In 1972, when the Wisconsin legislature was considering whether to modify how chiropractors were regulated in Wisconsin, a 3-person committee was appointed to investigate and make recommendations. The trio reviewed pertinent literature; met with representatives of chiropractic and medical organizations; visited Palmer College of Chiropractic in Davenport, Iowa; and conducted surveys of chiropractors, osteopaths, and medical doctors.
The Palmer College visit was especially revealing. The report noted:
- The faculty-student ratio was too low for effective teaching.
- Teaching in the basic sciences was done by persons who themselves lacked adequate training. Among 27 listed as full faculty members, none had Ph.D. degrees and only two had masters degrees.
- Library facilities were inadequate. There were no journals of the basic sciences. The only bound periodicals were Scientific American and Newsweek. Circulation records indicated that withdrawals for student use were “almost nonexistent.”

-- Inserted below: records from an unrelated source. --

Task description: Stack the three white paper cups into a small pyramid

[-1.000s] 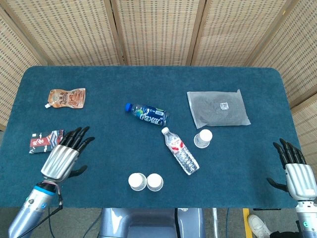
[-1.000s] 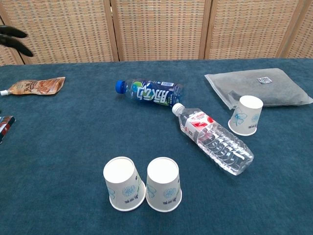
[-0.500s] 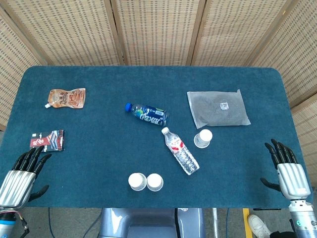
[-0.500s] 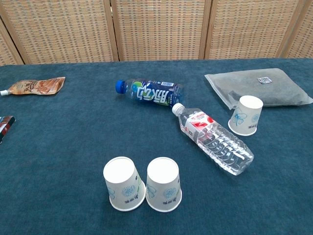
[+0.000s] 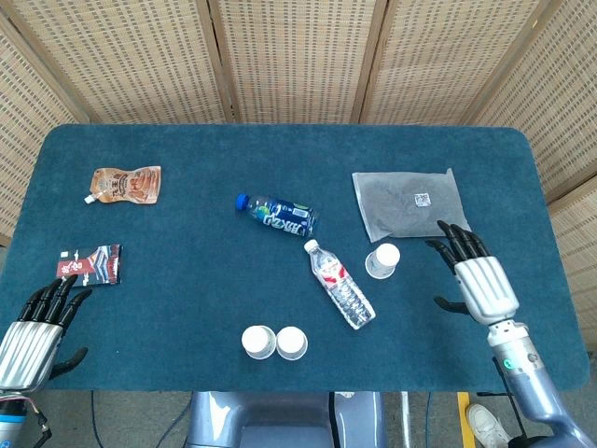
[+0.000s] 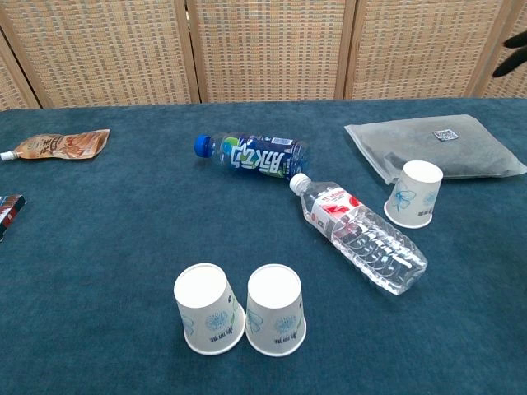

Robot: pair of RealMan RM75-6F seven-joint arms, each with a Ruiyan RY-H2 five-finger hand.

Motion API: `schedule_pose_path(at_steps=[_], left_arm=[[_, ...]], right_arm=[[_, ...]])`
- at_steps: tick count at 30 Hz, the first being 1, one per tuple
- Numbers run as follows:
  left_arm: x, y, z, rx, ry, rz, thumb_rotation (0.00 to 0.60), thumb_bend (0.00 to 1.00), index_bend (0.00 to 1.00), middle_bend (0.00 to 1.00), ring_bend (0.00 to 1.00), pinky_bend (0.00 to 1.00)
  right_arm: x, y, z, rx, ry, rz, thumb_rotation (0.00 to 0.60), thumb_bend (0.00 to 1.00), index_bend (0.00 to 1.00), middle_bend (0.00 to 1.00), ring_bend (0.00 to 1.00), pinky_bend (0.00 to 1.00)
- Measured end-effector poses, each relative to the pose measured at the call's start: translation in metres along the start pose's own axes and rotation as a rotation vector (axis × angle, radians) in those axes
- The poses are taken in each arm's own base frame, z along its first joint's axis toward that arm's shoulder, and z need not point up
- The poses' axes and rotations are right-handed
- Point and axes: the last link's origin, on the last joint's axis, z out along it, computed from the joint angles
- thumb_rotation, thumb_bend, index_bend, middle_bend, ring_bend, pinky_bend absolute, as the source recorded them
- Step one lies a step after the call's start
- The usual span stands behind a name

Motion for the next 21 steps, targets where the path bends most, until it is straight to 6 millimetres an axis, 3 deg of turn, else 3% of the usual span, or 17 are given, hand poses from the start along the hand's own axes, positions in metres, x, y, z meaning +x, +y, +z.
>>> schedule_pose_path(at_steps=[11, 16, 21], left_arm=[[-0.006, -0.007, 0.008, 0.018, -0.025, -0.002, 0.600, 0.23, 0.13, 0.00, 0.00, 0.10], [-0.007, -0.011, 0.010, 0.033, -0.026, -0.009, 0.600, 0.22, 0.13, 0.00, 0.00, 0.10], [-0.008, -0.014, 0.013, 0.040, -0.033, -0.013, 0.600, 0.23, 0.13, 0.00, 0.00, 0.10]], right_arm=[[-0.016, -0.052, 0.083, 0.038, -0.103, 0.020, 0.600, 0.14, 0.23, 0.00, 0.00, 0.16], [-0.030, -0.052, 0.103, 0.000, -0.153, 0.008, 0.600, 0.18, 0.23, 0.00, 0.00, 0.16], [-0.046, -0.044, 0.111, -0.049, -0.209, -0.008, 0.600, 0.19, 0.22, 0.00, 0.00, 0.16]])
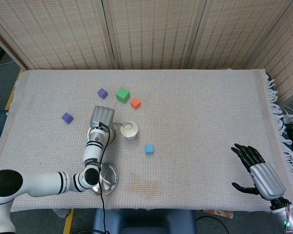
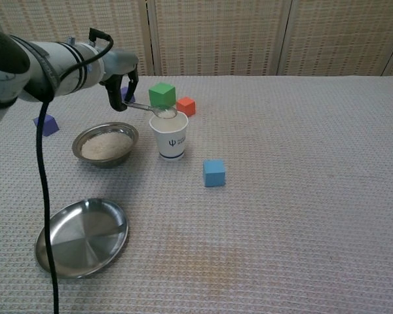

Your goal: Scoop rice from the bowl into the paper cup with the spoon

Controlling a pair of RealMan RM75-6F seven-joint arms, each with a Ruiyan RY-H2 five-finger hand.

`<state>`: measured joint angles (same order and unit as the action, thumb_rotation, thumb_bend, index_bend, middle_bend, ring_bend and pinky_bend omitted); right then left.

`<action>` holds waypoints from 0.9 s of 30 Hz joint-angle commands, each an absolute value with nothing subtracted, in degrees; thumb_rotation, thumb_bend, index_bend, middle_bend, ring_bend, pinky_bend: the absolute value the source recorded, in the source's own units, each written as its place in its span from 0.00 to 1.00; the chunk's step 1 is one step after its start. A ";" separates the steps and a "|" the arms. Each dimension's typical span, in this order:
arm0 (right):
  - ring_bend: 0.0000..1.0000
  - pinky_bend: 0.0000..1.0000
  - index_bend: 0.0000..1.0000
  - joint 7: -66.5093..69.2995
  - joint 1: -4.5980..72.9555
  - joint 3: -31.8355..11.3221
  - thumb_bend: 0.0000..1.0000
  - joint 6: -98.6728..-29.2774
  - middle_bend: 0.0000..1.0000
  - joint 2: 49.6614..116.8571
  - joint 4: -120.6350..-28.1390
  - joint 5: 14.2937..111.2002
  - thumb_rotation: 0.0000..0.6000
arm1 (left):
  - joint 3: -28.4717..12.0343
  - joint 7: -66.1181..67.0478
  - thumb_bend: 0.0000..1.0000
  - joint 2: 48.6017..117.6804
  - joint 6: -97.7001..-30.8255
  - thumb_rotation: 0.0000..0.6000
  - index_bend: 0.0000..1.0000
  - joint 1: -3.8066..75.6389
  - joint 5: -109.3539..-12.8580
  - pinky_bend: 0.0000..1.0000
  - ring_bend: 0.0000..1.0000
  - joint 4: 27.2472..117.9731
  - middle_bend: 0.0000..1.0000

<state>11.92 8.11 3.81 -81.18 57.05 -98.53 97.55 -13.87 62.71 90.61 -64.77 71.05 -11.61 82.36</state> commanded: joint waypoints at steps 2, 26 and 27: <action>0.00 0.00 0.00 11.86 8.03 3.92 0.07 -81.34 0.00 56.96 -98.58 97.79 1.00 | -8.63 62.29 0.38 95.98 -69.80 1.00 0.65 69.91 -21.78 1.00 1.00 77.44 1.00; 0.00 0.00 0.00 12.13 7.64 4.30 0.07 -82.19 0.00 56.25 -99.09 98.66 1.00 | 1.54 57.44 0.38 111.40 -82.24 1.00 0.65 59.26 -57.60 1.00 1.00 51.15 1.00; 0.00 0.00 0.00 12.09 7.63 4.33 0.07 -82.22 0.00 56.24 -99.13 98.73 1.00 | 1.87 57.43 0.38 111.91 -82.70 1.00 0.65 58.90 -58.91 1.00 1.00 49.91 1.00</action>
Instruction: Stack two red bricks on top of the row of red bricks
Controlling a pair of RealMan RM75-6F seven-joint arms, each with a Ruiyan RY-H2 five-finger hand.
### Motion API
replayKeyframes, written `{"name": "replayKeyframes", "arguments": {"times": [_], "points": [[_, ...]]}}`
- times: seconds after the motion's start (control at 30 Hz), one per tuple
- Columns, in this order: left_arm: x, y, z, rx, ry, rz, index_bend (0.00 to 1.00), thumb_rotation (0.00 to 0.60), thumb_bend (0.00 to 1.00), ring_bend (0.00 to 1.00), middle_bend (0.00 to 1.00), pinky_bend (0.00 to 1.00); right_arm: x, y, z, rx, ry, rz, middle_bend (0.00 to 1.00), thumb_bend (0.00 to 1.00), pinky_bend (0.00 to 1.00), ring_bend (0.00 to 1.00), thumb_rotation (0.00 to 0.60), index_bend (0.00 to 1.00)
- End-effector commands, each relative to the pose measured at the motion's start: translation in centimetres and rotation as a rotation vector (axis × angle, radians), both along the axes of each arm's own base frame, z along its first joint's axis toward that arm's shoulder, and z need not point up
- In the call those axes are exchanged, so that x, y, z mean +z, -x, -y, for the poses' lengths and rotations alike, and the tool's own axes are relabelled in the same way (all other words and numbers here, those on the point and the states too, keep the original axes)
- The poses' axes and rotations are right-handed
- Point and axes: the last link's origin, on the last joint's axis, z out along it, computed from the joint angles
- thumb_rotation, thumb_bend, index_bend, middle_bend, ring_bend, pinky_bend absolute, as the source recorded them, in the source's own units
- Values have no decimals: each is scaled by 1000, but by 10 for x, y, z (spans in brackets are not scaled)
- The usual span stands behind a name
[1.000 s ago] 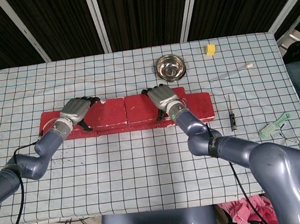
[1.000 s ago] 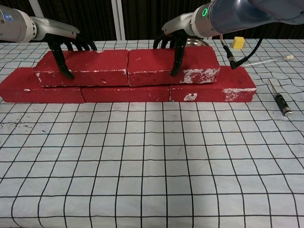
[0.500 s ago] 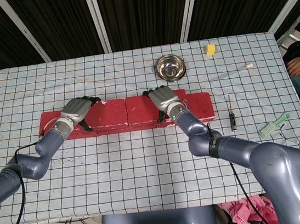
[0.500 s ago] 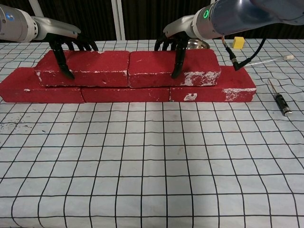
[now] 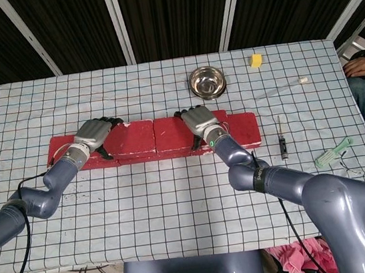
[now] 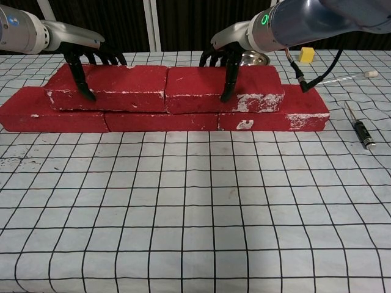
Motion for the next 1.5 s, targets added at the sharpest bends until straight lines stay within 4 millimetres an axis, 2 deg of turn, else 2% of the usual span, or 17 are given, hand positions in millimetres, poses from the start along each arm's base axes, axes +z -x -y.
{"name": "replayKeyframes", "arguments": {"times": [0.03,0.37,0.87,1.5], "points": [[0,0,0,2,-1,1,160,600,69,97,159,200,0,0,0,0,-2,1,146,66,123,105,600,107],[-1,-2,0,-6,1,3,158,600,32,96,158,200,2,0,0,-1,-4,0,106,39,123,88,600,43],[-1,-2,0,-7,-1,-2,157,600,29,96,157,200,3,1,-1,0,-8,-3,61,0,123,75,600,23],[1,0,0,-1,-2,-3,157,600,29,96,156,200,5,-4,-3,11,-3,7,40,0,123,35,600,2]]}}
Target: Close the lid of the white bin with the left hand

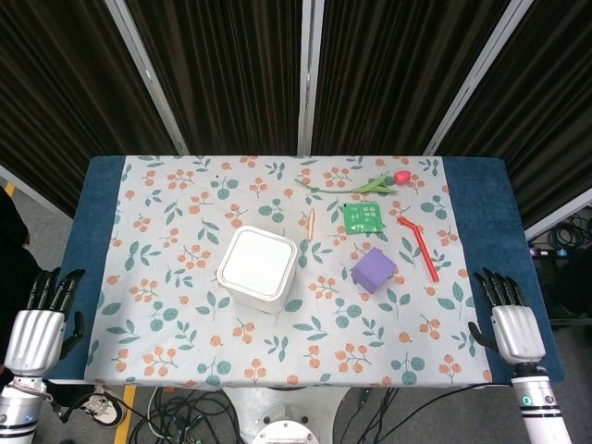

- Lecture presentations appeared to be “programmed . . . with an emphasis on rote learning,” There was no evidence that students were required or encouraged to do independent research, and the school had no research projects underway.
- The student body apparently did not find the curriculum demanding. Many held full-time jobs.
- High school graduation was sufficient for admission. No college work was required.
- Overall, the educational deficiencies were “too pervasive to permit an adequate educational experience.”
The Study Committee was composed of Gilda B. Shellow (Chairman), a Milwaukee attorney; William L. Blockstein, Ph.D., of Madison, professor of pharmacy at the University of Wisconsin; and Robert B. Durkin of Milwaukee, vice-president of the Milwaukee County Labor Council, AFL-CIO, and a board member of the Wisconsin State Labor Council, AFL-CIO. Their report concluded:
It is the responsibility of concerned and informed leaders in both government and science to protect less sophisticated citizens against ineffective or dangerous health practices. At the point in history when the right of all members of society to quality medical care has finally been recognized, when medicine is beginning to scrutinize itself tor optimum quality of care through both peer and lay review, it is anachronistic to permit an academically unrecognized, scientifically unproven and medically uncontrolled method of health care to infringe on that right and impair that optimum quality of care.
The report recommended that Governor’s Task Force (a) oppose any legislation that would require coverage of chiropractic in insurance programs and (b) urge Wisconsin’s government to “implement programs to educate citizens regarding the nature of chiropractic theory, its lack of scientific validity, and the potential hazards connected with its use.”